Они ехали в мягком вагоне. Сын лежал на верхней полке, отец - на нижней. И изредка они разговаривали. Сын односложно отвечал на вопросы отца и больше молчал, занятый своими мыслями.

А отец, неожиданно забыв все горести, радовался, как мальчик, и тому, что едут они, и тому, что вагон мягкий, и тому, что на станциях продают всевозможные харчи по недорогой цене. И всячески хотел угодить сыну.

- Витя, - кричал он, - жареных поросят продают! Купим?

- Купи, - говорил равнодушным голосом сын и протягивал ему десять рублей.

- Да не надо... Господи... - говорил отец. - У меня своих дай бог всякому!

И охотно объяснял соседям по вагону:

- В Сызрани домик продал. Еду вот сейчас в Москву. К сыну еду, собственно говоря...

В голосе его звучала гордость.

Обычно молчаливый, на старости лет он внезапно стал словоохотливым до смешного. И это произошло с ним в вагоне. Он лез теперь к людям с разговорами и, о чем бы речь ни заходила, все сводил к сыну, директору треста, и к собственному домику в Сызрани. О жене-покойнице он как будто и не думал.

Виктор смотрел на него и не узнавал отца. "Что случилось со стариком? Уж не рехнулся ли он?"

На одной большой станции они вместе вышли из вагона, чтобы погулять по перрону. И опять отец говорил, а сын молчал.

- Витя, - говорил отец, - ты бы взял к себе мои деньжонки-то. Все-таки они тебе нужнее. Дашь мне там какую-нибудь тройку. Мне по-стариковски хорошо будет. Куда мне...

Это тоже было не похоже на отца. Прижимистый человек, он никогда не проявлял подобного великодушия и, казалось, не способен был на это, а тут вдруг расчувствовался.

- Ты положи их на книжку, - посоветовал сын. - Когда надо, будешь брать.

- А для чего мне они? - сказал отец. - Ну, для чего?

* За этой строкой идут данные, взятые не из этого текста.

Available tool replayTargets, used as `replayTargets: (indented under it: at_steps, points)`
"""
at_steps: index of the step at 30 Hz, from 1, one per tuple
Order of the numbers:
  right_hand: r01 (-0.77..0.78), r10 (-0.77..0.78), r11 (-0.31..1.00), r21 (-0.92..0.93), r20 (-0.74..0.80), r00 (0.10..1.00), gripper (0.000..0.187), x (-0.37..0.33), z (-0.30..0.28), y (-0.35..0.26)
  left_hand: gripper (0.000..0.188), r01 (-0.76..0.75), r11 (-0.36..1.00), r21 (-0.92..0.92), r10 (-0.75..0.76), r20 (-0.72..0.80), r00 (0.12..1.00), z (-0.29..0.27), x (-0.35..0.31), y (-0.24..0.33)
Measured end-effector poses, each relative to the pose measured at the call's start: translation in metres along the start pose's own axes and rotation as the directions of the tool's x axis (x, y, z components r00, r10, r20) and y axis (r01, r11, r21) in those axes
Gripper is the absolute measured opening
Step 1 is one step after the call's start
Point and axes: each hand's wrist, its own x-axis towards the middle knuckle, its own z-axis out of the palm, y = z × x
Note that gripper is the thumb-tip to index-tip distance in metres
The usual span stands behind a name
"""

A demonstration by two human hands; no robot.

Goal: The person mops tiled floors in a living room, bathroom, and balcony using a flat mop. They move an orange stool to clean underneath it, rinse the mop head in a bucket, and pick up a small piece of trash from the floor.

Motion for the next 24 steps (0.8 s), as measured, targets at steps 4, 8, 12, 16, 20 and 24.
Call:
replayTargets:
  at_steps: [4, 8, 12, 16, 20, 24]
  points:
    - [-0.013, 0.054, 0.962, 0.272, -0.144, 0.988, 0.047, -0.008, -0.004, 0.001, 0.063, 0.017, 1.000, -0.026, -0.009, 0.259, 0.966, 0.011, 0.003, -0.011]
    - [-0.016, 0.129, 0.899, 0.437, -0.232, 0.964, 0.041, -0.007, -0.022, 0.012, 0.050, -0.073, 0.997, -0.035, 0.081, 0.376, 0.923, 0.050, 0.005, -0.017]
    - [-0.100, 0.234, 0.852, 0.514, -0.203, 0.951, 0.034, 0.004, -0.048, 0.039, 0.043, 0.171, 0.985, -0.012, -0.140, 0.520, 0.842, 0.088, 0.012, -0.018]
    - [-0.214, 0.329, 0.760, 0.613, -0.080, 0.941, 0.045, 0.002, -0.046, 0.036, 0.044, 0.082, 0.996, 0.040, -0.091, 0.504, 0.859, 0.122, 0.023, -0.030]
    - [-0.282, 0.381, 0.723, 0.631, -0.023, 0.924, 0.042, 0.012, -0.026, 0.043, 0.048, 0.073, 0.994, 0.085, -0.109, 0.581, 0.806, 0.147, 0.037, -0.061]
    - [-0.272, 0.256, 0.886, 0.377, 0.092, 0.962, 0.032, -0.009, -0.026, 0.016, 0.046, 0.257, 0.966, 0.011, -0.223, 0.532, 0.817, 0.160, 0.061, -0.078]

Виктор Матвеевич молча прошелся по перрону. Потом сказал некстати:

- Ты смотри, пиджак-то как испачкал! Где это ты так?

Они снова вошли в вагон.

И ехали дальше как малознакомые пассажиры. Отец обиделся на сына. А сыну вообще не хотелось разговаривать. Не хотелось разрушать какое-то странное, почти торжественное настроение. Все разговоры отца, его вопросы, замечания казались мелкими, нелепыми, не стоящими внимания по сравнению с тем, что произошло в эти Дни.

Виктор Матвеевич то возвращался мысленно к гробу матери, то вспоминал ее молодой и себя ребенком, то начинал тревожно думать о делах в тресте, о срочных и важных делах, которые надо было улаживать, решать немедленно.